“tempo, girls, tempo!” the lizard called. “count it out!” he skittered across the floor, skidded to a halt and stared indignantly up at them. “this is ridiculous! i shouldn’t have to remind you there’s a great deal riding on this!”
the girls coughed and looked down at their hooves, embarrassed by both his sharp tongue and the truth behind his words.
“jazz leaps,” he snapped. “we begin with Daisy.”
Dolly sighed with regret. she clearly remembered her days as lead dancer. it had been a good life and she knew why she no longer occupied that favoured position. “i can’t keep up anymore,” she muttered under her breath and didn’t care who overheard. it was true. her ankles were sore all the time and her knees ached with the slightest change in the weather. the girls were smarter, faster and, she hated to admit it, smaller than her. i can’t fight the DNA. she shuffled anxiously forward and bumped into the sheep in front of her.
“sorry,” said Dolly. “i’m a little off today.”
the girls glared at her, then snickered amongst themselves in the days attempt to shame her. they were distancing themselves from her and, although her feelings were hurt, it wasn’t difficult for her to admit she understood exactly where they were coming from.
“pick up your feet! point your toes!” the lizard shouted. he flicked his head, the metallic scales at his neck clicked rapidly across the colour continuum like the lenses of a microscope. he pulled at the collar of his lab coat and counted with a twitch of his webbed fingers. his sterile, reptilian eyes slid over Dolly.
Dolly leapt desperately across the floor, extended her legs as far as possible, struggled to maintain her balance and landed with a thud. “i’m sorry,” she bleated. “i’ll go faster next time.” she perspired heavily under her wool.
the lizard sighed in annoyance. “soupy sails,” he said, coldly, “use jazz hands.” he stared into the observation mirror, gazing critically over his ever-changing reflection.
the girls stiffened, glanced nervously at each other and reflexively shuffled into a column of identical pairs.
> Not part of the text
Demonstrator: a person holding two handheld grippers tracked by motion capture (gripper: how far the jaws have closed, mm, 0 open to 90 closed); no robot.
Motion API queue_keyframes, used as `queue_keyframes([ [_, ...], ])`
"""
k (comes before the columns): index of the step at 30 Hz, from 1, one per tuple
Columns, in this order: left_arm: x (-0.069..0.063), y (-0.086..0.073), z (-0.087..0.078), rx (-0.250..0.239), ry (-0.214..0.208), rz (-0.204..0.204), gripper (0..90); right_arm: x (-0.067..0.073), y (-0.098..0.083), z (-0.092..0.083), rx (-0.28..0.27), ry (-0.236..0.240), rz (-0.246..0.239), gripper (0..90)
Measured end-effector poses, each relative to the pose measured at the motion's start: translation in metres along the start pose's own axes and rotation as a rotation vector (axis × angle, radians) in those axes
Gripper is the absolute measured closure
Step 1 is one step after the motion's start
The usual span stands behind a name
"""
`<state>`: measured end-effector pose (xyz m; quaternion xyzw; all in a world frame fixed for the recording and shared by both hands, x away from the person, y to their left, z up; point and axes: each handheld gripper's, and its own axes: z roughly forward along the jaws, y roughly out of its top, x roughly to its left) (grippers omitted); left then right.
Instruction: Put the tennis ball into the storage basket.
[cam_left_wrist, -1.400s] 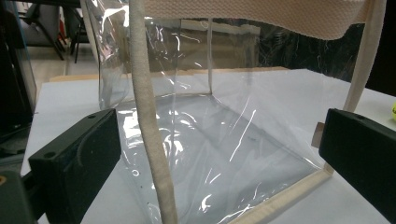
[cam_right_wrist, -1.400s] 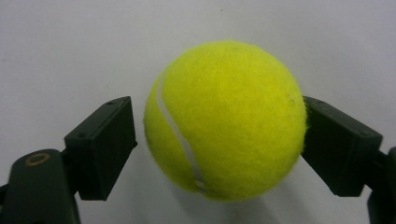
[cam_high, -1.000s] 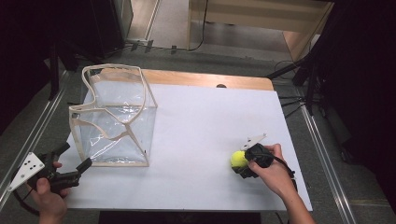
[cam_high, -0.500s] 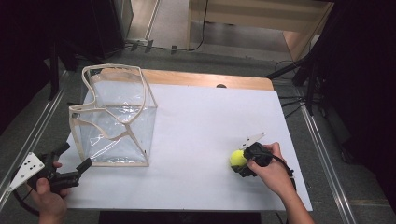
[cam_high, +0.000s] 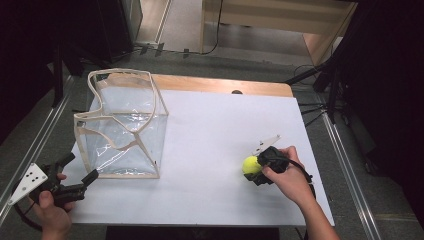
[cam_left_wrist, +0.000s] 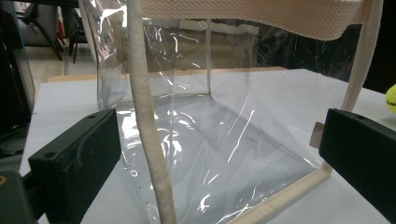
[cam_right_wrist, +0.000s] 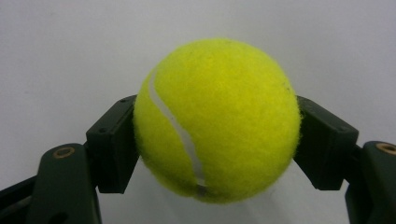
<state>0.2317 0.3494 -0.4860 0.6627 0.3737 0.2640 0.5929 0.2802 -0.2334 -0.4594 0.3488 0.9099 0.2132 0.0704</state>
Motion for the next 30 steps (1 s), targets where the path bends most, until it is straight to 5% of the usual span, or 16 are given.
queue_keyframes([
  [30,-0.001,0.000,0.001,0.004,-0.009,0.000,0.0,0.017,0.083,-0.023,-0.055,0.083,-0.146,23.4],
])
Dolly was surprised to find herself at the front of the line and the thought of leading pleased her, until she remembered the ‘soupy sails’ step placed an enormous strain on both her knees and ankles. sadly, she shook her head and squinted at herself in the mirror surprised, once again, by her physical size. she was carrying twenty pounds and had eight inches on the girls, two facts the geneticist was always going on about.
what a trial, she thought and pulled at her leotard.
Dolly made it halfway across the dance floor before she fell.
in one long moment, she awkwardly rolled over, staring blindly up at the two-way mirror. intuitively, she knew the other lizards were behind the glass with their clipboards and, somehow, what was coming next.
the music stopped.
“you’re dismissed Dolly,” the lizard said, quietly. “we can do better than you.”